Exercise directions: A complete answer includes every line below with the word "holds".

Records:
┄┄┄┄┄┄
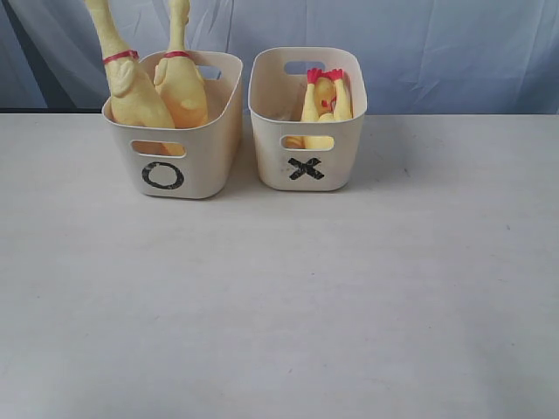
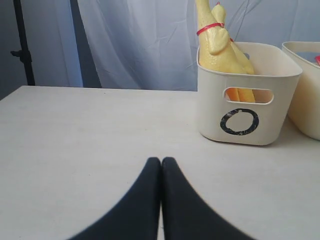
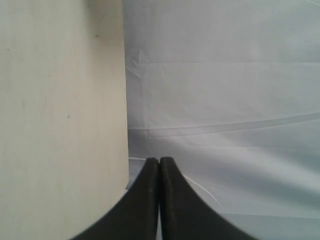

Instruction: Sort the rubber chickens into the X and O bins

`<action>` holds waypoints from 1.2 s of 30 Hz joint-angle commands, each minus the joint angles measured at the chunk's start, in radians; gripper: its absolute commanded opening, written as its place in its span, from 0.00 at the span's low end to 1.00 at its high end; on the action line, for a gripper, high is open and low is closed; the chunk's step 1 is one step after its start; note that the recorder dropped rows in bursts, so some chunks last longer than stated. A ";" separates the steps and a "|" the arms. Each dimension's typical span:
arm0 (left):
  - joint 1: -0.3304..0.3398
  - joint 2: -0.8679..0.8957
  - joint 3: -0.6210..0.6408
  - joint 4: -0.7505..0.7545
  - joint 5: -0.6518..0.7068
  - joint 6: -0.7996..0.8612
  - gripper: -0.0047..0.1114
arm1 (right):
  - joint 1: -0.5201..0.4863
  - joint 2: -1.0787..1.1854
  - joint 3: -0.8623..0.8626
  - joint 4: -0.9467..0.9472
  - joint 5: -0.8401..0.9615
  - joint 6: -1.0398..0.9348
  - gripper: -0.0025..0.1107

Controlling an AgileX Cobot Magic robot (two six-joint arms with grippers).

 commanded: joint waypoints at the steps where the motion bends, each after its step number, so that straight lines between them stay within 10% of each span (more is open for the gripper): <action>1: 0.001 -0.005 0.004 0.046 -0.012 0.000 0.04 | -0.003 -0.006 0.005 0.002 0.002 0.002 0.01; 17: 0.001 -0.005 0.004 0.079 -0.012 0.000 0.04 | -0.003 -0.006 0.005 0.010 0.018 0.029 0.01; 29: 0.001 -0.005 0.004 0.079 -0.012 0.000 0.04 | -0.003 -0.006 0.005 0.013 0.020 1.089 0.01; 36: 0.001 -0.005 0.004 0.078 -0.005 0.000 0.04 | -0.003 -0.006 0.005 0.013 0.015 1.211 0.01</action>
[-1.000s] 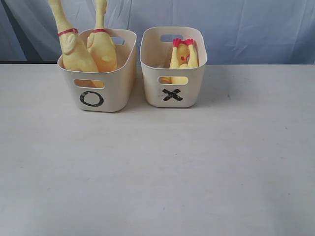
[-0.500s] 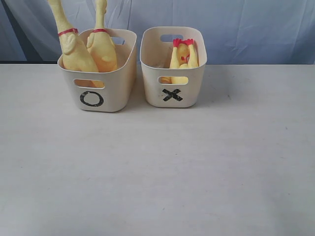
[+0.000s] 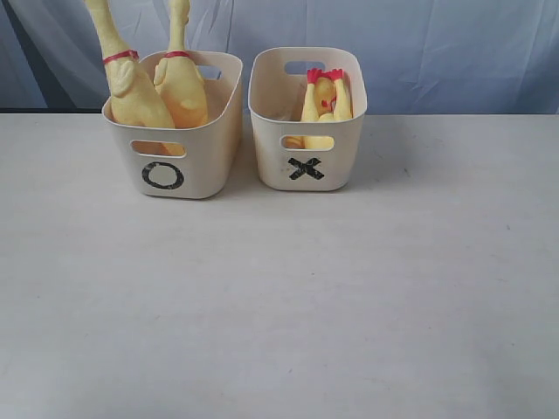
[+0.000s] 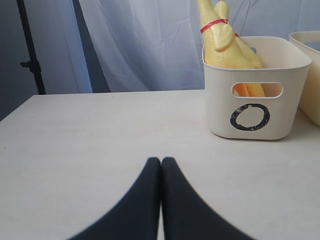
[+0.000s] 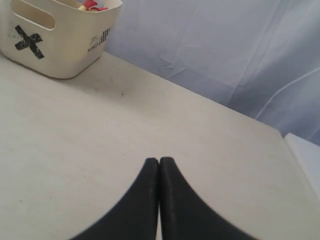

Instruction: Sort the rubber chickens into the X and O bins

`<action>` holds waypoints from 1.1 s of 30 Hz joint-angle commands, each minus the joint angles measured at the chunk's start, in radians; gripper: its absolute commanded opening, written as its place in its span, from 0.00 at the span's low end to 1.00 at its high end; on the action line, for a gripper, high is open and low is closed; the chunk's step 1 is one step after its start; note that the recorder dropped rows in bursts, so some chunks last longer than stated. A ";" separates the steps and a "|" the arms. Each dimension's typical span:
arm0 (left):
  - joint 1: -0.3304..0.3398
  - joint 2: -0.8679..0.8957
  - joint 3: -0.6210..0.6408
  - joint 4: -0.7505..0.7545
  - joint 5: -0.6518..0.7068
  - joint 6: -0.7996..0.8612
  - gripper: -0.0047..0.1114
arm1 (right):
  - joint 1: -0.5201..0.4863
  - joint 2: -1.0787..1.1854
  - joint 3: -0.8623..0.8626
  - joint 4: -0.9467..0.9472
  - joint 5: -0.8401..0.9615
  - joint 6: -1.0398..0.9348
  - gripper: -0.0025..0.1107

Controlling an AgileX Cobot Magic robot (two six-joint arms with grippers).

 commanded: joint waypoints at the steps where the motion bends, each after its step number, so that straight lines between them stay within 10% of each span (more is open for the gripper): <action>1: 0.001 -0.005 0.004 0.003 -0.004 0.000 0.04 | -0.003 -0.006 0.005 0.009 -0.012 0.097 0.01; 33: 0.001 -0.005 0.004 0.004 -0.001 0.000 0.04 | -0.003 -0.006 0.005 0.028 -0.006 0.304 0.01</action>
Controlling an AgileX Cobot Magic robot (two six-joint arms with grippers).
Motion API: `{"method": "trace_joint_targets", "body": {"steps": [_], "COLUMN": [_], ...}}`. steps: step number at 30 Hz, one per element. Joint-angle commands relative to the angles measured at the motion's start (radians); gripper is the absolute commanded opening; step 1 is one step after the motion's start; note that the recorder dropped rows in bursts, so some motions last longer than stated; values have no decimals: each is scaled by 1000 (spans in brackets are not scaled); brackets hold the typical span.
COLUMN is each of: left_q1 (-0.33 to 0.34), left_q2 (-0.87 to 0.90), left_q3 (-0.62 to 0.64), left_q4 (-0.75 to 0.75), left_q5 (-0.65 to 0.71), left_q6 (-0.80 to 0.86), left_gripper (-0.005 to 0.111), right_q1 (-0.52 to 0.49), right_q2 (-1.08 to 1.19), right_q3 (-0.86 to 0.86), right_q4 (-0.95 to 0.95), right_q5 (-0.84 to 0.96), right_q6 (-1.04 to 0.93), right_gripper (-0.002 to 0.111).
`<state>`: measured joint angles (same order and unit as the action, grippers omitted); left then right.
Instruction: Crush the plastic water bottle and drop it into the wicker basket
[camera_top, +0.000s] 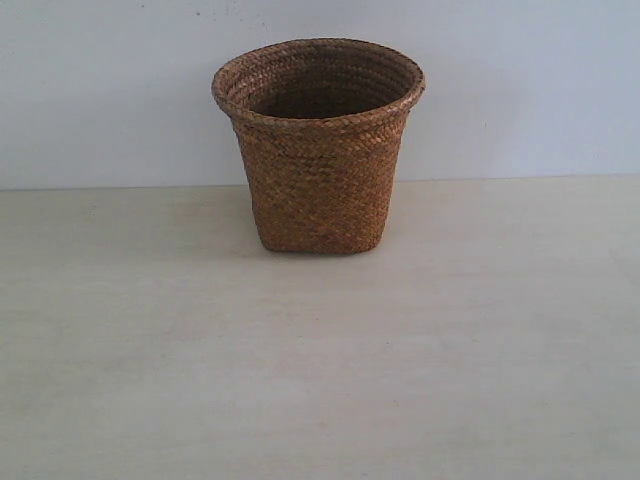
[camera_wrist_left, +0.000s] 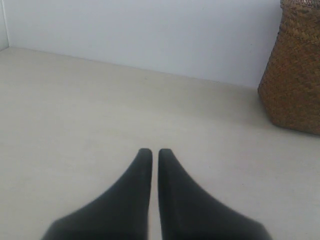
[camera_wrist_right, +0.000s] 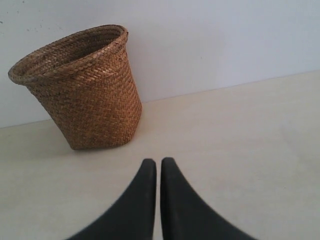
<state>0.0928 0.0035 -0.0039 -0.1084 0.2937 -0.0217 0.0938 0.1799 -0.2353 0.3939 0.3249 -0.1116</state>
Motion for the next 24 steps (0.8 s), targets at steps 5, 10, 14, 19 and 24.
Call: {"method": "trace_joint_targets", "body": {"steps": [5, 10, 14, 19, 24], "left_q1": [3, 3, 3, 3, 3], "left_q2": [-4, -4, -4, -4, -4], "left_q3": [4, 4, 4, 4, 4], "left_q4": [-7, -7, -7, -7, -7], "left_q5": [3, 3, 3, 3, 3], "left_q6": [8, 8, 10, 15, 15], "left_gripper": [4, 4, 4, 4, 4], "right_q1": [-5, -5, -7, -67, -101], "right_q2": [-8, -8, -22, -50, -104], "right_q3": [6, 50, 70, 73, 73], "right_q4": [-44, -44, -56, -196, -288], "right_q5": [8, 0, 0, 4, 60], "right_q6": [39, 61, 57, 32, 32], "right_gripper": [0, 0, 0, 0, 0]}}
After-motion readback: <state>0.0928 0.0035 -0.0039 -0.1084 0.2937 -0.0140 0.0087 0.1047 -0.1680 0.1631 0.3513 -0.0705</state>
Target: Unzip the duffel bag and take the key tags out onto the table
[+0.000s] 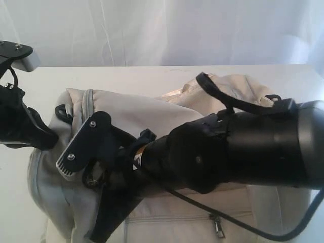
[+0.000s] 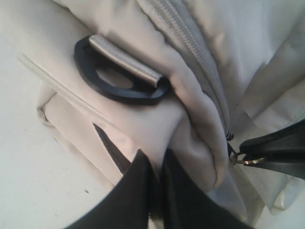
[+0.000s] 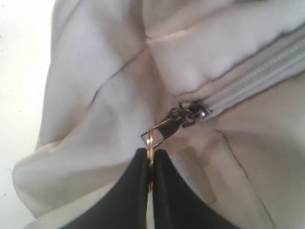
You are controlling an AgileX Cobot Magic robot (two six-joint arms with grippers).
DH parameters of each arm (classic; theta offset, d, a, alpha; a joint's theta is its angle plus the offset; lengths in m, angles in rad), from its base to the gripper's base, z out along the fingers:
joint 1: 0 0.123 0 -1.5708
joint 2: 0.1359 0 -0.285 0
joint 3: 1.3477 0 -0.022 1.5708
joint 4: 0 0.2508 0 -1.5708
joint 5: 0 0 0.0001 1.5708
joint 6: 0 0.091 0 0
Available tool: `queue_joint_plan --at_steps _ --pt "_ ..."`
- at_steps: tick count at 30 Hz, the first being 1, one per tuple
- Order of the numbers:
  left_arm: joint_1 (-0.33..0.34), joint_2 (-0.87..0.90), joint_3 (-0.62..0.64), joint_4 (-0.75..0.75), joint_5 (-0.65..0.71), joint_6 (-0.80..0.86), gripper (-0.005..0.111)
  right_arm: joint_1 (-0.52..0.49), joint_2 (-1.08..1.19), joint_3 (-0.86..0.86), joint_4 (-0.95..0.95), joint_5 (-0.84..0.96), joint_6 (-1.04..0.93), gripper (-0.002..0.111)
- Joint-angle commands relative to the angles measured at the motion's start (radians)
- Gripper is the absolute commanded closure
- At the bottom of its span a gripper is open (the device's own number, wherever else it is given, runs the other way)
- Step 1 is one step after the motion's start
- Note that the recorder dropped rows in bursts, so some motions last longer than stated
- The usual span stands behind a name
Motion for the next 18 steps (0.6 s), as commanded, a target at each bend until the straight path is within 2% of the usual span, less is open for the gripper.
queue_joint_plan --at_steps 1,8,18 --pt "-0.001 -0.007 -0.005 -0.033 0.043 -0.001 0.106 0.001 -0.037 -0.001 -0.005 0.017 -0.003 0.108" --pt "-0.001 -0.007 -0.005 -0.033 0.046 -0.001 0.106 -0.003 -0.086 -0.001 -0.005 -0.011 0.003 0.108" --pt "-0.001 -0.007 0.004 -0.033 0.068 -0.001 0.106 -0.003 -0.108 -0.001 -0.005 -0.185 0.003 0.108"
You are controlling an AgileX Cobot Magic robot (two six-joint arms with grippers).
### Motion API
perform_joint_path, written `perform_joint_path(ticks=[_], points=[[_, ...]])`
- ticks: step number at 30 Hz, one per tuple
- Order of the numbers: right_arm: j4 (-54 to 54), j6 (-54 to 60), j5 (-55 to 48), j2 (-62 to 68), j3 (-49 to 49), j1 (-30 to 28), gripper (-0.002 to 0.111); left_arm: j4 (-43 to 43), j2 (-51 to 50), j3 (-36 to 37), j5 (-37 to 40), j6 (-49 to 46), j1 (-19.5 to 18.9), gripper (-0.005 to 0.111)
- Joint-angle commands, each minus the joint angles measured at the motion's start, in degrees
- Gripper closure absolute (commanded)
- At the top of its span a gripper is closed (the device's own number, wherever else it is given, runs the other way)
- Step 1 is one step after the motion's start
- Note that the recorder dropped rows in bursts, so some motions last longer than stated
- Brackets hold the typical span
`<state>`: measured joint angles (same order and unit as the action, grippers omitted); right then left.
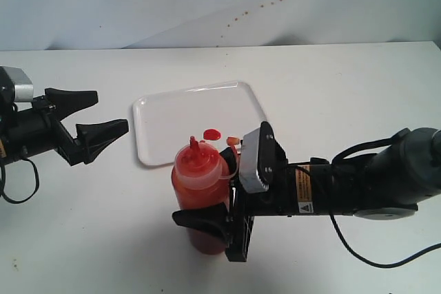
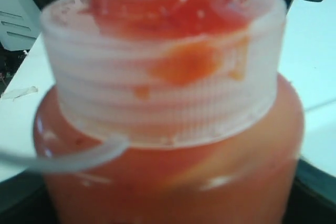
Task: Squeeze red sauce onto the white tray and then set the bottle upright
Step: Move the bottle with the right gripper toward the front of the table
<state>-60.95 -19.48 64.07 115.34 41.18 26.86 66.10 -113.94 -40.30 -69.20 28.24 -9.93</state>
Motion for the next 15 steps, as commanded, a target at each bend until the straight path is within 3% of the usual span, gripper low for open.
perform_joint_path(ticks=[1, 15], points=[[4.42, 1.48, 4.51, 0.53, -0.02, -0.04, 0.108, -0.63, -0.13, -0.29, -0.76, 0.4, -0.1, 0.003], [6.99, -0.47, 4.65, 1.08, -0.02, -0.04, 0.108, -0.63, -0.13, -0.29, -0.76, 0.4, -0.1, 0.003]])
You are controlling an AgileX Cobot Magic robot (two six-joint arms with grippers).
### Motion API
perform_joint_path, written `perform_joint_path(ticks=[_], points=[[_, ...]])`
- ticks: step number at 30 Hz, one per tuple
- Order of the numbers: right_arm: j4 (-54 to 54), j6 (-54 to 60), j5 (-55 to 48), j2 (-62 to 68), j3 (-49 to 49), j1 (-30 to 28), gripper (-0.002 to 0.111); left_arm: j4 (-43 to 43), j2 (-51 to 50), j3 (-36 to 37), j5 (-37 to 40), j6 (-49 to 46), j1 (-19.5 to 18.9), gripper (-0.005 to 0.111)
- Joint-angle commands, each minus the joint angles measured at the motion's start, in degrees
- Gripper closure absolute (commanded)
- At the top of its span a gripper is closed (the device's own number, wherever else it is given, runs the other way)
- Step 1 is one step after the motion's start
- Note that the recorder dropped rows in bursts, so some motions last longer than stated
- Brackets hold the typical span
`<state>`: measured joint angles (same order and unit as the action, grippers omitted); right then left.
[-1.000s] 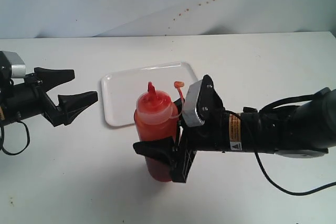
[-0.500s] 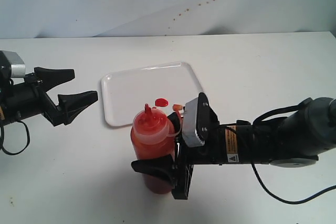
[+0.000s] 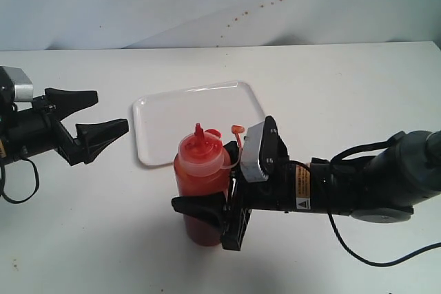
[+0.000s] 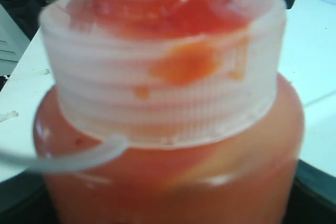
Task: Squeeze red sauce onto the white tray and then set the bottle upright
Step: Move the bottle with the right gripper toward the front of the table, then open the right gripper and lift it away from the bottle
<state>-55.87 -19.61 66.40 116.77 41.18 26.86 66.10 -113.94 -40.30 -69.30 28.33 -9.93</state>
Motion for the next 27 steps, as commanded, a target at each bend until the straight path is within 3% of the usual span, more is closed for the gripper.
perform_joint_path(ticks=[1, 12, 16, 22, 24, 27], points=[[1.91, -0.44, 2.34, -0.35, -0.02, -0.04, 0.108, -0.63, -0.13, -0.29, -0.66, 0.32, -0.1, 0.003], [1.69, -1.97, 2.34, -0.35, -0.02, -0.04, 0.106, -0.76, -0.13, -0.29, -0.66, 0.47, -0.1, 0.003], [0.83, -1.97, 2.34, -0.35, -0.02, -0.04, 0.081, -0.76, -0.13, -0.29, -0.66, 0.47, -0.1, 0.003], [0.83, -3.32, 2.34, -0.35, -0.02, -0.04, 0.012, -0.76, -0.13, -0.29, -0.66, 0.47, -0.1, 0.003], [0.83, -3.32, 2.34, -0.35, -0.02, -0.04, 0.003, -0.76, -0.13, -0.29, -0.66, 0.47, -0.1, 0.003], [0.83, -3.32, 2.34, -0.35, -0.02, -0.04, 0.003, -0.76, -0.13, -0.29, -0.66, 0.53, -0.1, 0.003]])
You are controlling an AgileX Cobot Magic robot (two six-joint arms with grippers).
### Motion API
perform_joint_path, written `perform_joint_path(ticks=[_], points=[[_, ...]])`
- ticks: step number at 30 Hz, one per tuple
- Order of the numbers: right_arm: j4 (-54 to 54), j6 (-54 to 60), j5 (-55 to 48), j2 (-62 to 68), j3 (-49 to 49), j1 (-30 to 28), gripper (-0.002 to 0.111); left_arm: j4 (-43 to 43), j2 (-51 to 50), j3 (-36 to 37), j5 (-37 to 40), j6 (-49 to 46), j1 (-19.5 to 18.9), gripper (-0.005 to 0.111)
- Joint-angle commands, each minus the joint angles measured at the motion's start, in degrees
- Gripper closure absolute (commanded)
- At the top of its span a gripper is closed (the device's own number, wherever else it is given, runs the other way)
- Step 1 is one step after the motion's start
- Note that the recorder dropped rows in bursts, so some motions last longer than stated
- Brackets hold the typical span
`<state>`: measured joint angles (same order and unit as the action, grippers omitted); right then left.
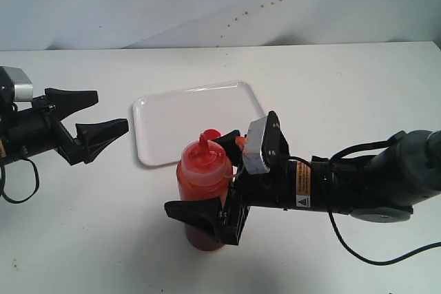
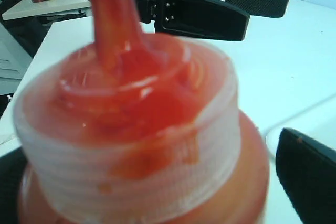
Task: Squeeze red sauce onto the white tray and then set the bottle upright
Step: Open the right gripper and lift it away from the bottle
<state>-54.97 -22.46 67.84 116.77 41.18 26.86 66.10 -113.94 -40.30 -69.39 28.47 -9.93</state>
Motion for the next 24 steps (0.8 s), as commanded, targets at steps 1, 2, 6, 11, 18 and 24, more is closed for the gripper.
perform_joint_path(ticks=[1, 2, 6, 11, 18, 24], points=[[-0.06, -0.48, 0.9, -0.35, -0.02, -0.04, 0.003, -0.76, -0.13, -0.29, -0.58, 0.39, -0.1, 0.003], [-0.06, -0.48, 0.9, -0.35, -0.02, -0.04, 0.003, -0.76, -0.13, -0.29, -0.58, 0.39, -0.1, 0.003], [-0.19, -0.48, 2.05, -0.9, -0.02, -0.04, 0.003, -0.92, -0.13, -0.29, -0.58, 0.39, -0.1, 0.003], [-1.56, -1.11, 1.94, -4.48, -0.02, -0.04, 0.003, -0.92, -0.13, -0.29, -0.58, 0.39, -0.1, 0.003], [-1.56, -3.5, 1.05, -9.39, -0.02, -0.04, 0.003, -0.92, -0.13, -0.29, -0.58, 0.39, -0.1, 0.003], [-1.46, -4.66, 0.8, -12.55, -0.02, -0.04, 0.003, -1.14, -0.13, -0.29, -0.58, 0.93, -0.1, 0.003]])
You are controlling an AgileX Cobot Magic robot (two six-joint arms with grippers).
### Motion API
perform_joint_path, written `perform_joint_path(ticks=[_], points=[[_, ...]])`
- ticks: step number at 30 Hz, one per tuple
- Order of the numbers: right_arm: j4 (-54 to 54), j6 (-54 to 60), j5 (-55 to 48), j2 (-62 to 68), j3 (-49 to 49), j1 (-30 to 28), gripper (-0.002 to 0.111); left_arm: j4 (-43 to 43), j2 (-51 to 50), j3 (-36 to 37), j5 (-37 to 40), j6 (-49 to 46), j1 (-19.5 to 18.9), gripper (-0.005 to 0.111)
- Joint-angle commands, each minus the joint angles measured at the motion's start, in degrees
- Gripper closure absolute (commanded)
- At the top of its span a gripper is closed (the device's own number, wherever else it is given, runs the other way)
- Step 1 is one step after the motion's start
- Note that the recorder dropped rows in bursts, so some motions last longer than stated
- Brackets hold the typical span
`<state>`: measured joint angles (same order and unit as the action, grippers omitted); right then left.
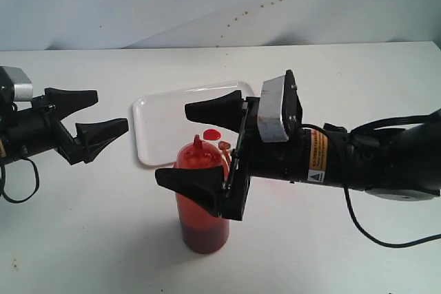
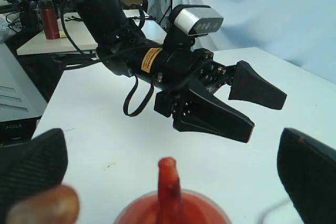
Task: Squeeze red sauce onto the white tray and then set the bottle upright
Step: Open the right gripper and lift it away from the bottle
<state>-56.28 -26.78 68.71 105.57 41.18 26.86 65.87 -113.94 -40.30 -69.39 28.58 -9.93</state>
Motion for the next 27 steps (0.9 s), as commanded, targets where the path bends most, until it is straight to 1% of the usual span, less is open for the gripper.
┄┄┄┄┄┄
Exercise result:
`<action>` holds waypoints from 1.2 s of 30 Hz joint-angle commands, each minus the joint angles measured at the chunk's start, in radians; gripper: its absolute commanded opening, written as its place in its span, from 0.00 at the span's low end to 1.00 at its high end; on the action line, for a gripper, high is open and low is closed; the chunk's step 1 is one step after its start; note that the recorder dropped rows in bursts, so some chunks last longer than stated. A ";" separates the steps and a "|" the arms. Each dimension's typical span:
`<action>` holds waypoints from 1.1 s of 30 Hz joint-angle commands, each minus the joint angles measured at the chunk's start, in radians; gripper: its absolute commanded opening, written as its place in its span, from 0.00 at the span's low end to 1.00 at its high end; on the action line, for a gripper, high is open and low is closed; the chunk's step 1 is one step after its start; note that the recorder dropped rows in bursts, so some chunks last longer than stated. A ";" separates the steps and a "|" the arms. Each dimension's typical span:

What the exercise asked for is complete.